### [Exercise details]
Below are some entries. Copy each line in them that holds "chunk".

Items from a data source
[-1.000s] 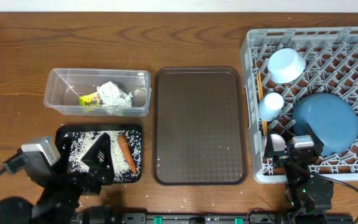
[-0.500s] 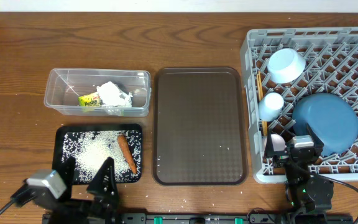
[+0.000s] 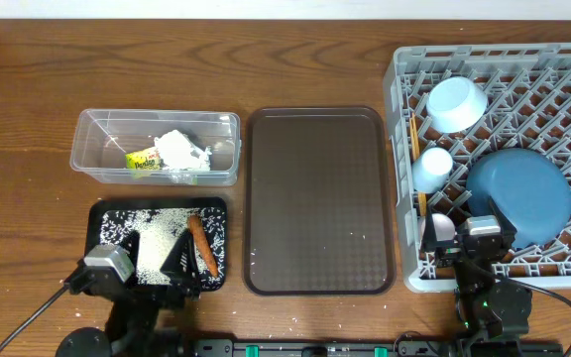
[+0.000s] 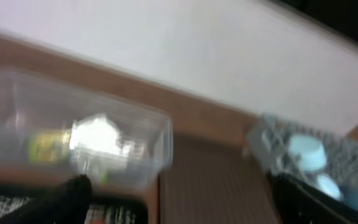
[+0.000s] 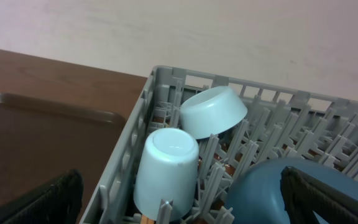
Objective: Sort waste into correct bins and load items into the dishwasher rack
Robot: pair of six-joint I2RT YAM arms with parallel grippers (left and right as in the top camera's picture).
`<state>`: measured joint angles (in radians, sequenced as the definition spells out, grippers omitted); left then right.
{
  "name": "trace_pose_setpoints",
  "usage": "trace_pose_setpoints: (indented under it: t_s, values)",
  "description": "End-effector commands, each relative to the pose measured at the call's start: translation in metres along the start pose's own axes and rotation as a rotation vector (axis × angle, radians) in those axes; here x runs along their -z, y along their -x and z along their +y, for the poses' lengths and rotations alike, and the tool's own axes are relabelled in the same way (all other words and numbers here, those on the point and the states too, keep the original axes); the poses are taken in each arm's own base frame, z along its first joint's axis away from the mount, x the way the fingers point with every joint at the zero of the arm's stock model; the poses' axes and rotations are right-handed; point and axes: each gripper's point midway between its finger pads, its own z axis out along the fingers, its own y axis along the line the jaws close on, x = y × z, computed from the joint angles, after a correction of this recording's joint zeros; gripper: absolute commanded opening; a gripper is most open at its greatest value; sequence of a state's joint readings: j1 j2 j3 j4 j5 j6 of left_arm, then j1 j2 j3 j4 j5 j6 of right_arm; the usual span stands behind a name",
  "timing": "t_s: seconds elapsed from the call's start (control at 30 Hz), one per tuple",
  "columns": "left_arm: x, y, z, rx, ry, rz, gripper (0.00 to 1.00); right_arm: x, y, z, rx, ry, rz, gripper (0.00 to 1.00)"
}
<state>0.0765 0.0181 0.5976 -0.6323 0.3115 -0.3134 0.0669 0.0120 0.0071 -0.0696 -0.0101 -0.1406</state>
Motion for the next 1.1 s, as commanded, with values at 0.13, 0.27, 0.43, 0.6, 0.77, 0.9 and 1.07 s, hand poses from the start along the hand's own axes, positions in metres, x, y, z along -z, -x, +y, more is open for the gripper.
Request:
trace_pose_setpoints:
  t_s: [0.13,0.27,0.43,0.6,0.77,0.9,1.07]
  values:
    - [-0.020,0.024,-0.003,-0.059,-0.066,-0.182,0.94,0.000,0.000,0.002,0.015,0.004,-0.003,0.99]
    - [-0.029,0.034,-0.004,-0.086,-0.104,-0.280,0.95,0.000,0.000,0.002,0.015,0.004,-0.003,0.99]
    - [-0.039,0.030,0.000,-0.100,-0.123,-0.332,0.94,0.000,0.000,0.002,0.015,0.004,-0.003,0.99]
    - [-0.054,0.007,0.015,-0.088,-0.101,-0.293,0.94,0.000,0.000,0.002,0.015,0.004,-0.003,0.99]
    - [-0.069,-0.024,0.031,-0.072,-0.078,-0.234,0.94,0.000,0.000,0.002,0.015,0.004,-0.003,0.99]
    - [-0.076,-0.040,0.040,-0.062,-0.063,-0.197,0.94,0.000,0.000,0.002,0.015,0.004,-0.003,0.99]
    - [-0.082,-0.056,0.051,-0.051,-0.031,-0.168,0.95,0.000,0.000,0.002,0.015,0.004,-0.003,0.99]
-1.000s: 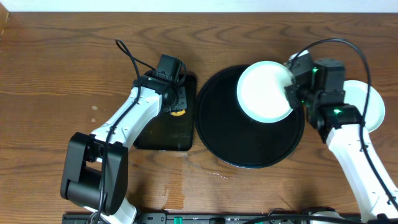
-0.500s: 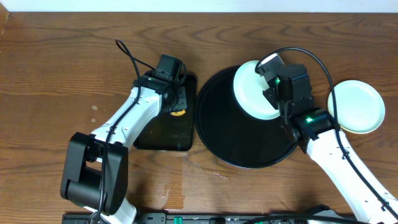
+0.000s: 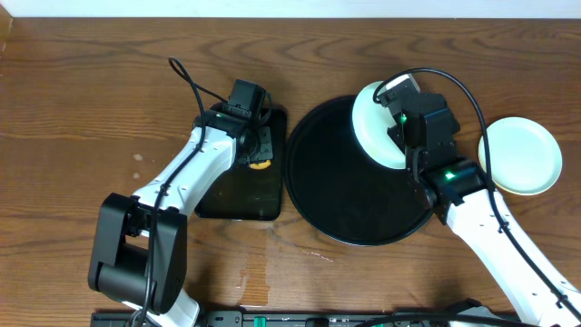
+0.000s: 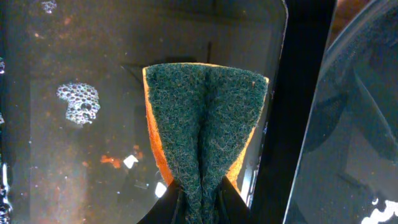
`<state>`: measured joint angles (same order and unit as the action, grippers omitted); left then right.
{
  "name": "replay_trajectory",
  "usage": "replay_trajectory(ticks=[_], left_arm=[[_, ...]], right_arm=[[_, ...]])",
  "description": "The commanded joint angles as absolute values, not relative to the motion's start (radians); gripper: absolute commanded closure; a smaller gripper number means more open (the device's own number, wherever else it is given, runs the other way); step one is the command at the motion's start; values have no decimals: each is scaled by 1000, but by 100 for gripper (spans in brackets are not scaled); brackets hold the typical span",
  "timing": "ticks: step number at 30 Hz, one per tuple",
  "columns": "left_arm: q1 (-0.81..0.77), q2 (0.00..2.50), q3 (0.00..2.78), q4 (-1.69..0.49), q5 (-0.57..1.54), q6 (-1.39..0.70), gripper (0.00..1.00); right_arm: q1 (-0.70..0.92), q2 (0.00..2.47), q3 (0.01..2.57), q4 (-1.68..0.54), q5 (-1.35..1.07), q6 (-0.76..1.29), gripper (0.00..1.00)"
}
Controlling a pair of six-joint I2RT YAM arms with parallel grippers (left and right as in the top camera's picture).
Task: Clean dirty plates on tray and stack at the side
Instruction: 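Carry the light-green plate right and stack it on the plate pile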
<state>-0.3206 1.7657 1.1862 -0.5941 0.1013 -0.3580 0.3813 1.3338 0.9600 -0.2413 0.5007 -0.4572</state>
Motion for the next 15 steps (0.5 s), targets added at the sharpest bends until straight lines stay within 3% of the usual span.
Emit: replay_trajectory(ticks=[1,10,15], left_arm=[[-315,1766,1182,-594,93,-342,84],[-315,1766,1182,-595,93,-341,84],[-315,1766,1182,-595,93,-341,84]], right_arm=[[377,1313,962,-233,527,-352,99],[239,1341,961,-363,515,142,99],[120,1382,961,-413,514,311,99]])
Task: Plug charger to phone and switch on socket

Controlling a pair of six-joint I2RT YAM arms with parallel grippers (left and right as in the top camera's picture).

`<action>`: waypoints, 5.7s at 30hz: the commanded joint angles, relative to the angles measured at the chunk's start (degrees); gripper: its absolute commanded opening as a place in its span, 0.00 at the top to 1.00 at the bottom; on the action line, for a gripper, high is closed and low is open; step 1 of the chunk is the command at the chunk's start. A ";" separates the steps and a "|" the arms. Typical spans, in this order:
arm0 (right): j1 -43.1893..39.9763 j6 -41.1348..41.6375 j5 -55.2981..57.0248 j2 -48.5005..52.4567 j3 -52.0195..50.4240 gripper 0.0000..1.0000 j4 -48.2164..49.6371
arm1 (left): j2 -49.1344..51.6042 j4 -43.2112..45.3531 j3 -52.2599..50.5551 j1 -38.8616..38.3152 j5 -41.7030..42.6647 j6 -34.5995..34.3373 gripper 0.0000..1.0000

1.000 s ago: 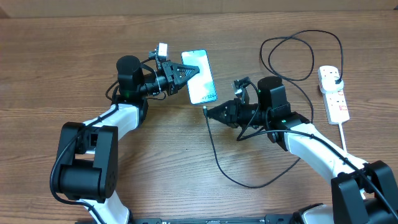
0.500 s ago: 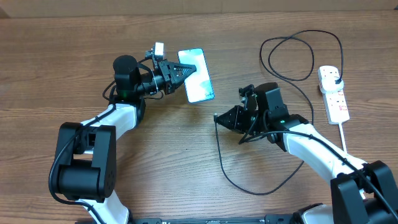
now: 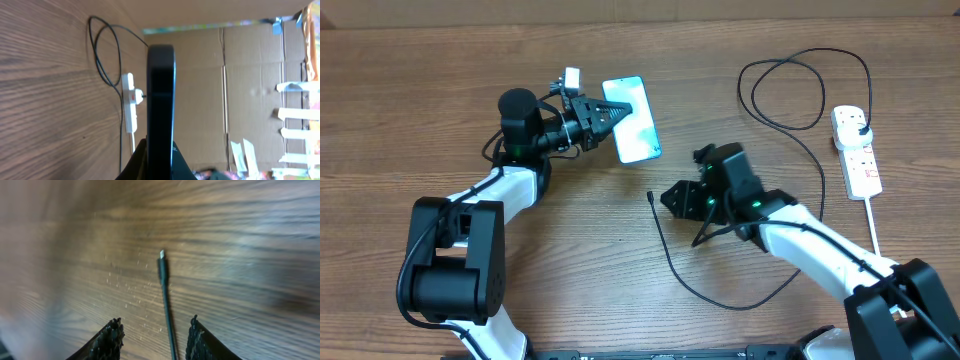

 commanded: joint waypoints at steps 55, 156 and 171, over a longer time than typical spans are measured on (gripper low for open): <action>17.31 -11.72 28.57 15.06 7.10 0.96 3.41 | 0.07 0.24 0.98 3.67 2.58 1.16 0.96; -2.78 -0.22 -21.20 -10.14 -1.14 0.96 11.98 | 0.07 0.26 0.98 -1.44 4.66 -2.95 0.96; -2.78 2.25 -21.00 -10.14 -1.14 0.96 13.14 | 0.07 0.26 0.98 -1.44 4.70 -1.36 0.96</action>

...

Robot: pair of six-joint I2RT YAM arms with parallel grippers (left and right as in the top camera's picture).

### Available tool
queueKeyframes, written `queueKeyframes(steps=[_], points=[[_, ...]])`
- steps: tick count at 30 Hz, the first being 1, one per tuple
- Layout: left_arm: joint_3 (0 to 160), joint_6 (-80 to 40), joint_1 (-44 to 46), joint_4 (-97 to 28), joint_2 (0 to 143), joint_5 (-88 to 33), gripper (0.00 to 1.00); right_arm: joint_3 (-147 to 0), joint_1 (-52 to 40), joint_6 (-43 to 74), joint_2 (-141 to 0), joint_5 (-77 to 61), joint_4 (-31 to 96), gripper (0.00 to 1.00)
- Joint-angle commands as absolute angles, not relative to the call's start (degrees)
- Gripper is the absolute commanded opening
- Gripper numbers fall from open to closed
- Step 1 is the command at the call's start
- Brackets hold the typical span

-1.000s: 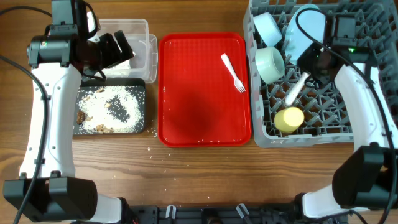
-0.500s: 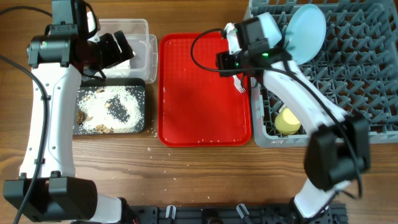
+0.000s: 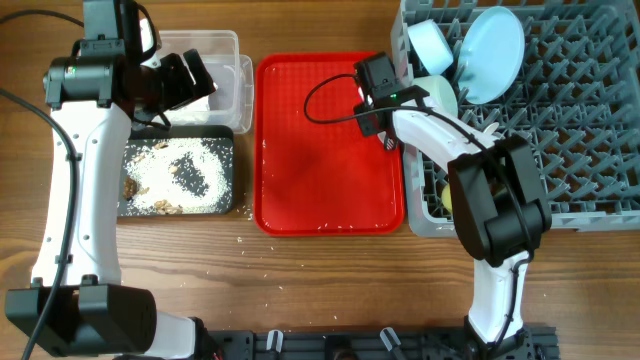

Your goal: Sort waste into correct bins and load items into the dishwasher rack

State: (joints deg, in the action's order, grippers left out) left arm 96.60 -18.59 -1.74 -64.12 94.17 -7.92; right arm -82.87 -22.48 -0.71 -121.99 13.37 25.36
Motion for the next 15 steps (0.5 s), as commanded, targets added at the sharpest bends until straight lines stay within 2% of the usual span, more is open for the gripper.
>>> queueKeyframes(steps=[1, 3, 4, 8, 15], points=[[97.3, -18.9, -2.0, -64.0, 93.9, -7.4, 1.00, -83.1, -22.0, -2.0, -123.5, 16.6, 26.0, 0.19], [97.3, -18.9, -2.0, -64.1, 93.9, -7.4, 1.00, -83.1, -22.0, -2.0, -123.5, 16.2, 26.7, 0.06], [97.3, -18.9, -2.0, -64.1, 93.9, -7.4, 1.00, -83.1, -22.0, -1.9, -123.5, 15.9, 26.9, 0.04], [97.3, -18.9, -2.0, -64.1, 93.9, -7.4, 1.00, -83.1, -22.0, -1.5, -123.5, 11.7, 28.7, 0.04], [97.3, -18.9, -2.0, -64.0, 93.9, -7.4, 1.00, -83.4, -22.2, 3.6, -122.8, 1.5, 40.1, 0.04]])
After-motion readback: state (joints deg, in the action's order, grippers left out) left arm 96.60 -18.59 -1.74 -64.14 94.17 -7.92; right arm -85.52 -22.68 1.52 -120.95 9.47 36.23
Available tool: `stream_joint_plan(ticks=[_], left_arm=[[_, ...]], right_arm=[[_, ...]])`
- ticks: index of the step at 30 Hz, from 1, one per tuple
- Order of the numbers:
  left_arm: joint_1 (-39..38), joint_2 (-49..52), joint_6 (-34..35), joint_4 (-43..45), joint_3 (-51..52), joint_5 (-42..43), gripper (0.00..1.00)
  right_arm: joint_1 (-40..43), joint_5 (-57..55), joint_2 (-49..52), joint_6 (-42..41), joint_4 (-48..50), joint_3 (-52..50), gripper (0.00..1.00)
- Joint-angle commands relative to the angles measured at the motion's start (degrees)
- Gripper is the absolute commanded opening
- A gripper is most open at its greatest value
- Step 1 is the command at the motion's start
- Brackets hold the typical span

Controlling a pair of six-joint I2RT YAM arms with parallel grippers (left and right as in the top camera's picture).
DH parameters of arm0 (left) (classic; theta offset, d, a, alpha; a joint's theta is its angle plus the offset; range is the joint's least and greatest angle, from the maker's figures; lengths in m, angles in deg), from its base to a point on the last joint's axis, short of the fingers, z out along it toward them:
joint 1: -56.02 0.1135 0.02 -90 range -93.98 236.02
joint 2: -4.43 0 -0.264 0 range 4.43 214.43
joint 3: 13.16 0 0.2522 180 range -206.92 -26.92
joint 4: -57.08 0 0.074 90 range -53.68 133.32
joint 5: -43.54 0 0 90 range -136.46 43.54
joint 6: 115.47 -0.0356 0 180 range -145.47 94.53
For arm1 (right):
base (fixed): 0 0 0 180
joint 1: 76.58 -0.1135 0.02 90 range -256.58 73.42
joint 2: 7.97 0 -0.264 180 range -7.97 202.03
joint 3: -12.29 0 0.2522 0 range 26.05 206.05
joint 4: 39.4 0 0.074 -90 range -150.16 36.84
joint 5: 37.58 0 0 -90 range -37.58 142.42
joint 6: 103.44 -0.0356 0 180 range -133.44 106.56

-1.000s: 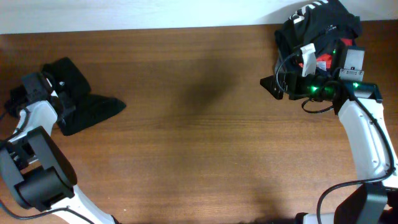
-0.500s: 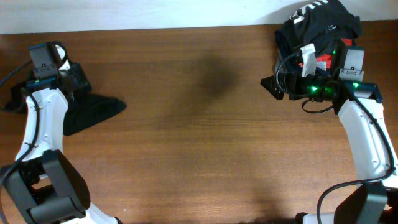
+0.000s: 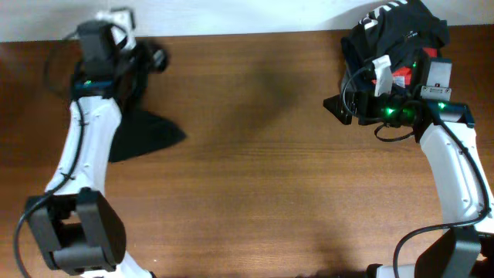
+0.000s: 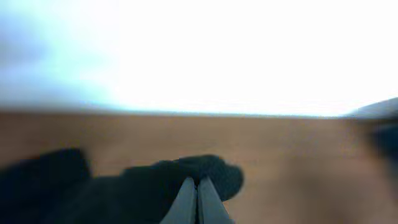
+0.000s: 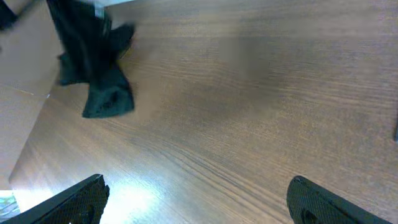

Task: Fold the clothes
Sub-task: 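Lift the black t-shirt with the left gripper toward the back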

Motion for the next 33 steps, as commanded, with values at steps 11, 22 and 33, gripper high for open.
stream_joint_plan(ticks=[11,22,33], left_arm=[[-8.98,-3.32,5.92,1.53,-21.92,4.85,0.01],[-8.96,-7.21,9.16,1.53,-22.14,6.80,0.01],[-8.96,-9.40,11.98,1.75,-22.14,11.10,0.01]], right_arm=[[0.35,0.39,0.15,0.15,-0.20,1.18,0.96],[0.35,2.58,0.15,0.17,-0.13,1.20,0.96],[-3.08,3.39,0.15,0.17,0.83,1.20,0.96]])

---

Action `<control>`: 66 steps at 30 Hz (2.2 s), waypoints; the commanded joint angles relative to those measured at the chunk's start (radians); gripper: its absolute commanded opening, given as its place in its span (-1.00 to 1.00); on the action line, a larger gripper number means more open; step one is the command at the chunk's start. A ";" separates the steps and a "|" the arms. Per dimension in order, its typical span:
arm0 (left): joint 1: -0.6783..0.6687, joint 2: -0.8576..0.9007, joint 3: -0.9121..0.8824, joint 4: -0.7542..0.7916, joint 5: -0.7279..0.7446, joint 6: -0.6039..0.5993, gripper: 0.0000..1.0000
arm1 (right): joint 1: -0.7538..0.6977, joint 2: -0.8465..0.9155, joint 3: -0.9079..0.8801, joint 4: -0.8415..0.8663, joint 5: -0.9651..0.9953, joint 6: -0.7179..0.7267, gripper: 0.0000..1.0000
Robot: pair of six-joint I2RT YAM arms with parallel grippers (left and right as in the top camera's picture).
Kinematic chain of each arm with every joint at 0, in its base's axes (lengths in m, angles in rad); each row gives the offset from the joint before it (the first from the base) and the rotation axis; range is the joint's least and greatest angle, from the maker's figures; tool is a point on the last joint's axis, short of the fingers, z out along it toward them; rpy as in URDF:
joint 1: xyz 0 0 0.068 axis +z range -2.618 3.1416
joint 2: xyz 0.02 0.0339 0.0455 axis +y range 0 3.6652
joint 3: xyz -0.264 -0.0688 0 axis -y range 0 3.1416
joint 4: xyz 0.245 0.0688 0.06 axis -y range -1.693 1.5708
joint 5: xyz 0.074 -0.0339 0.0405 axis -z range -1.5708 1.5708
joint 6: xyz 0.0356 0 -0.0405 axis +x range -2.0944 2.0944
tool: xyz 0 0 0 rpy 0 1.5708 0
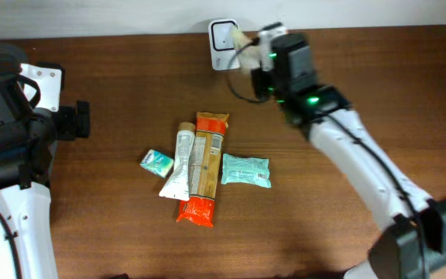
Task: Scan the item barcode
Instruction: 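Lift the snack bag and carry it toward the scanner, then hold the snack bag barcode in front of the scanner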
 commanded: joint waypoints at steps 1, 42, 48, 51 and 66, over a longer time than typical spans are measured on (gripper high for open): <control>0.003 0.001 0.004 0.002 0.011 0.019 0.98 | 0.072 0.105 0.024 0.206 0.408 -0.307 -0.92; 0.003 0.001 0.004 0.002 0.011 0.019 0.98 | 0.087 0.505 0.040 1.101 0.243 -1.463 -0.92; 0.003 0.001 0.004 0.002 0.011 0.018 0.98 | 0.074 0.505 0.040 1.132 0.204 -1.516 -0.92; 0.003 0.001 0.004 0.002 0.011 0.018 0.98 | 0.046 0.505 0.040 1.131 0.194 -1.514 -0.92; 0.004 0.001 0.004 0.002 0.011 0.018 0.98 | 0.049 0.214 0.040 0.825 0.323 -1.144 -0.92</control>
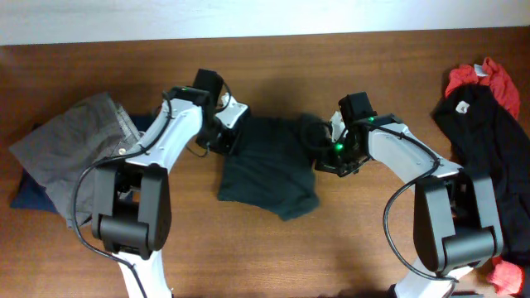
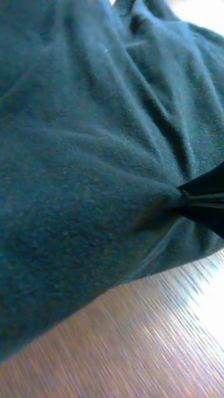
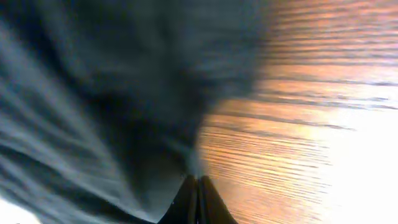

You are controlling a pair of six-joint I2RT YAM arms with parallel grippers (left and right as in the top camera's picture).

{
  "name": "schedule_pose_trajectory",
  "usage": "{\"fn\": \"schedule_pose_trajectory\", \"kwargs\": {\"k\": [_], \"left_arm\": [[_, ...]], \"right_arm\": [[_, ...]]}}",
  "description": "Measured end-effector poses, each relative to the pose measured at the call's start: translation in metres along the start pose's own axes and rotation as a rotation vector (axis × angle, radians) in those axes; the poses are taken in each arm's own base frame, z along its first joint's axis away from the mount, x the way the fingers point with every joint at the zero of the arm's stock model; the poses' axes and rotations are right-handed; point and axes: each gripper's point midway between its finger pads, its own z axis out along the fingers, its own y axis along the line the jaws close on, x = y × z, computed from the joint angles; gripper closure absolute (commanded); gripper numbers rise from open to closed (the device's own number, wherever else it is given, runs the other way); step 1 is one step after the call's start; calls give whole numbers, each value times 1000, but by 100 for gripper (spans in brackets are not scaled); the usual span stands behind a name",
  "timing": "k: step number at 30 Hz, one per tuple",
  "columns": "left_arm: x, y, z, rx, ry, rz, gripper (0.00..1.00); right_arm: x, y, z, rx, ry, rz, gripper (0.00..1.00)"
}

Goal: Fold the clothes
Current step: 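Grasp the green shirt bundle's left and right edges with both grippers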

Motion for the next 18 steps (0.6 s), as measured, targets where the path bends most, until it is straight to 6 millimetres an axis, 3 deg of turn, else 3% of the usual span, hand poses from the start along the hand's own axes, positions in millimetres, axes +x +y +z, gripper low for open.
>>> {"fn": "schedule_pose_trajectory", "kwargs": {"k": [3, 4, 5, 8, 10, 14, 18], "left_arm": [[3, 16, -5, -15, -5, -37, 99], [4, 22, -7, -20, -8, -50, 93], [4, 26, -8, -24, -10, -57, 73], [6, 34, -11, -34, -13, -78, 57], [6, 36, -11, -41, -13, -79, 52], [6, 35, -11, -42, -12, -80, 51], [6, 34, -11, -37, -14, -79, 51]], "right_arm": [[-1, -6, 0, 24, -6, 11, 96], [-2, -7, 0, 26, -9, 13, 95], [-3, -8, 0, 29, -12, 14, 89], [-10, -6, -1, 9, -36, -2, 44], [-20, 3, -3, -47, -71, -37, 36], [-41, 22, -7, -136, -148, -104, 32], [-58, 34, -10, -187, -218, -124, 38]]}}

### [Finished task]
`<action>`: waypoints, 5.7s at 30hz: the commanded joint angles, relative to the angles measured at the chunk's start (degrees); gripper: its absolute commanded opening as a place in its span, 0.00 at the top to 1.00 at the bottom; on the action line, for a gripper, high is closed and low is open; step 1 of the chunk is the command at the chunk's start. A ";" separates the steps and a "|" the arms. Typical spans, in this order:
Action `<control>`: 66 steps at 30 Hz (2.2 s), waypoints; the commanded joint angles relative to those measured at the chunk's start (radians); gripper: its absolute commanded opening, given as its place in its span (-1.00 to 1.00); on the action line, a larger gripper number means more open; step one is the command at the chunk's start. A ";" separates the steps and a "|" the arms. Per dimension in order, its typical span:

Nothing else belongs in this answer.